**REQUIREMENT:** Exact copies of all the entries are needed.

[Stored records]
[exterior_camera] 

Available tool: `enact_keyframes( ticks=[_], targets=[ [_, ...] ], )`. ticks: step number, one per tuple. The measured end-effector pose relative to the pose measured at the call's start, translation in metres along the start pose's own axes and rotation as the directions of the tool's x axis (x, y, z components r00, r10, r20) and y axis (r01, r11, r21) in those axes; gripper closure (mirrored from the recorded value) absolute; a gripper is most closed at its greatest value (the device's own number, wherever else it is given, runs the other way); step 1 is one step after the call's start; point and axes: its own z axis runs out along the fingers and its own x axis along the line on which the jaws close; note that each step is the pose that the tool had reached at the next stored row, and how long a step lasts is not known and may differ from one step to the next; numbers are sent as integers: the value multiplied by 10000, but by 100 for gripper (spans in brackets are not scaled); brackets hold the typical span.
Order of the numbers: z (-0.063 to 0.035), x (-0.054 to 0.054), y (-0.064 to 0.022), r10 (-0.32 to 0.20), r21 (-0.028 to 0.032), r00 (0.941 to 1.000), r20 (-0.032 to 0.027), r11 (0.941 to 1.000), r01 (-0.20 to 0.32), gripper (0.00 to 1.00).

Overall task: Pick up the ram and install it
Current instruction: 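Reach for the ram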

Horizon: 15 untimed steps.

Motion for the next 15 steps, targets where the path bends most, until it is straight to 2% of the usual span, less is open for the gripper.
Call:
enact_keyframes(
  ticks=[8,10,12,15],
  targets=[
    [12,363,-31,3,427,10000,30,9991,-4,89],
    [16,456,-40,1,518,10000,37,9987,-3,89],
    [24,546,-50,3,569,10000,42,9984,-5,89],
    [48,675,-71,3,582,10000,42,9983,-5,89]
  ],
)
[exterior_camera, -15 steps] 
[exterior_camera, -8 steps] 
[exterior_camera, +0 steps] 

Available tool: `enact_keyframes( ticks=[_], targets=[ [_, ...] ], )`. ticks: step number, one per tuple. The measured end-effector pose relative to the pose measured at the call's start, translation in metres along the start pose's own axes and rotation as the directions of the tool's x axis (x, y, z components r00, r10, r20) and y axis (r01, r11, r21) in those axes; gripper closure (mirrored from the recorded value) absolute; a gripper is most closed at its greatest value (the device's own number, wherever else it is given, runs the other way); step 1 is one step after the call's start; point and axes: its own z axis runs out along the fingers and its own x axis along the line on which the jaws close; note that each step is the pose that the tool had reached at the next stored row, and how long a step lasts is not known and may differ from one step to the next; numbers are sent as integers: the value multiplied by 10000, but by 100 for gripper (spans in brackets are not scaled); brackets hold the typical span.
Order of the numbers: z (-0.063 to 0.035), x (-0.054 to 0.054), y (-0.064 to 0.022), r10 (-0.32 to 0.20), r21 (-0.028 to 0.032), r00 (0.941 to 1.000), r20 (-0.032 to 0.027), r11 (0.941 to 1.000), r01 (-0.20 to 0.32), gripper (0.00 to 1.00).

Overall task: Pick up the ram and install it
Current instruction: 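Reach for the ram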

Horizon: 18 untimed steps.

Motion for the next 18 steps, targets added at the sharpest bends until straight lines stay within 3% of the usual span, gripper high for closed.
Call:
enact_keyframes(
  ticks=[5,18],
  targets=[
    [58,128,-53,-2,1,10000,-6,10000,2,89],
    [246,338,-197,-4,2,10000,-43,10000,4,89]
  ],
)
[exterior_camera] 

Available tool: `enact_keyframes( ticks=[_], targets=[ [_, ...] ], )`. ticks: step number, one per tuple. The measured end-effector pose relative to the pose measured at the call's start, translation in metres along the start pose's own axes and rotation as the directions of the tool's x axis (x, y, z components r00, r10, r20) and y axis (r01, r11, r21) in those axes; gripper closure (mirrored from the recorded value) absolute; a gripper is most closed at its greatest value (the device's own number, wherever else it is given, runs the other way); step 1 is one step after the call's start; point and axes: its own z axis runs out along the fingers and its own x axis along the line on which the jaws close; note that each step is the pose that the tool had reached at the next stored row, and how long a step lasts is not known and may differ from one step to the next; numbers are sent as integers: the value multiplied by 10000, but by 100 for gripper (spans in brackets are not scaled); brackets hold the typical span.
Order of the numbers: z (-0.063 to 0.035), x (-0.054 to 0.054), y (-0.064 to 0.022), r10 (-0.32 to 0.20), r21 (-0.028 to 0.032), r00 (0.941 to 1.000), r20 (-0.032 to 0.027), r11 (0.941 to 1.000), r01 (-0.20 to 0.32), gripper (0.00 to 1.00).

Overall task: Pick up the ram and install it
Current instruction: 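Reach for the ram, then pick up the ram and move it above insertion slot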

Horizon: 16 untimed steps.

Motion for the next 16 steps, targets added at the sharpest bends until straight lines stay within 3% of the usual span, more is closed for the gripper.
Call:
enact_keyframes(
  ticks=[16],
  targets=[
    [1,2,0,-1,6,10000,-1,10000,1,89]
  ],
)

**SOLUTION TO THE PROBLEM:**
[exterior_camera] 

Available tool: `enact_keyframes( ticks=[_], targets=[ [_, ...] ], )`. ticks: step number, one per tuple. The measured end-effector pose relative to the pose measured at the call's start, translation in metres along the start pose's own axes and rotation as the directions of the tool's x axis (x, y, z components r00, r10, r20) and y axis (r01, r11, r21) in those axes; gripper closure (mirrored from the recorded value) absolute; a gripper is most closed at its greatest value (the device's own number, wherever else it is given, runs the other way); step 1 is one step after the call's start; point and axes: its own z axis runs out along the fingers and its own x axis along the line on which the jaws close; note that each step is the pose that the tool had reached at the next stored row, and how long a step lasts is not known and may differ from one step to the next; numbers are sent as integers: the value multiplied by 10000, but by 100 for gripper (spans in brackets are not scaled); brackets hold the typical span.
Order of the numbers: z (-0.063 to 0.035), x (-0.054 to 0.054), y (-0.064 to 0.022), r10 (-0.32 to 0.20), r21 (-0.028 to 0.032), r00 (0.941 to 1.000), r20 (-0.032 to 0.027), r11 (0.941 to 1.000), r01 (-0.20 to 0.32), gripper (0.00 to 1.00).

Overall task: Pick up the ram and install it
Current instruction: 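Reach for the ram
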
Horizon: 15 untimed steps.

Motion for the next 15 steps, targets where the path bends most, until it is straight to 2% of the usual span, less is open for the gripper.
Call:
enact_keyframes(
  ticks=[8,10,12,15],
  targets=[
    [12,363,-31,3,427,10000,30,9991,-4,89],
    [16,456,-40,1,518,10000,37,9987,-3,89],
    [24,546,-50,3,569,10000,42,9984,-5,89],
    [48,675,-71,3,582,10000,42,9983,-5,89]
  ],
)
[exterior_camera, -15 steps] 
[exterior_camera, -8 steps] 
[exterior_camera, +0 steps] 

Available tool: `enact_keyframes( ticks=[_], targets=[ [_, ...] ], )`. ticks: step number, one per tuple. The measured end-effector pose relative to the pose measured at the call's start, translation in metres along the start pose's own axes and rotation as the directions of the tool's x axis (x, y, z components r00, r10, r20) and y axis (r01, r11, r21) in those axes; gripper closure (mirrored from the recorded value) absolute; a gripper is most closed at its greatest value (the device's own number, wherever else it is given, runs the other way); step 1 is one step after the call's start; point and axes: its own z axis runs out along the fingers and its own x axis along the line on which the jaws close; note that each step is the pose that the tool had reached at the next stored row, and how long a step lasts is not known and may differ from one step to the next; numbers are sent as integers: the value multiplied by 10000, but by 100 for gripper (spans in brackets are not scaled); brackets hold the typical span.
Order of the numbers: z (-0.063 to 0.035), x (-0.054 to 0.054), y (-0.064 to 0.022), r10 (-0.32 to 0.20), r21 (-0.028 to 0.032), r00 (0.941 to 1.000), r20 (-0.032 to 0.027), r11 (0.941 to 1.000), r01 (-0.20 to 0.32), gripper (0.00 to 1.00).

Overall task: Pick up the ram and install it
Current instruction: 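Reach for the ram
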
Horizon: 18 untimed steps.

Motion for the next 18 steps, targets added at the sharpest bends until straight lines stay within 3% of the usual span, gripper high for closed.
Call:
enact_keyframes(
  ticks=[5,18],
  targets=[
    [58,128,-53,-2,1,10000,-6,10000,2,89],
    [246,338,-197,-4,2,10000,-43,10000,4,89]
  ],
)
[exterior_camera] 

Available tool: `enact_keyframes( ticks=[_], targets=[ [_, ...] ], )`. ticks: step number, one per tuple. The measured end-effector pose relative to the pose measured at the call's start, translation in metres along the start pose's own axes and rotation as the directions of the tool's x axis (x, y, z components r00, r10, r20) and y axis (r01, r11, r21) in those axes; gripper closure (mirrored from the recorded value) absolute; a gripper is most closed at its greatest value (the device's own number, wherever else it is given, runs the other way); step 1 is one step after the call's start; point and axes: its own z axis runs out along the fingers and its own x axis along the line on which the jaws close; note that each step is the pose that the tool had reached at the next stored row, and how long a step lasts is not known and may differ from one step to the next; numbers are sent as integers: the value multiplied by 10000, but by 100 for gripper (spans in brackets are not scaled); brackets hold the typical span.
Order of the numbers: z (-0.063 to 0.035), x (-0.054 to 0.054), y (-0.064 to 0.022), r10 (-0.32 to 0.20), r21 (-0.028 to 0.032), r00 (0.941 to 1.000), r20 (-0.032 to 0.027), r11 (0.941 to 1.000), r01 (-0.20 to 0.32), gripper (0.00 to 1.00).

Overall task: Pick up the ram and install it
Current instruction: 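Reach for the ram, then pick up the ram and move it above insertion slot
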
Horizon: 16 untimed steps.

Motion for the next 16 steps, targets added at the sharpest bends until straight lines stay within 3% of the usual span, more is closed for the gripper.
Call:
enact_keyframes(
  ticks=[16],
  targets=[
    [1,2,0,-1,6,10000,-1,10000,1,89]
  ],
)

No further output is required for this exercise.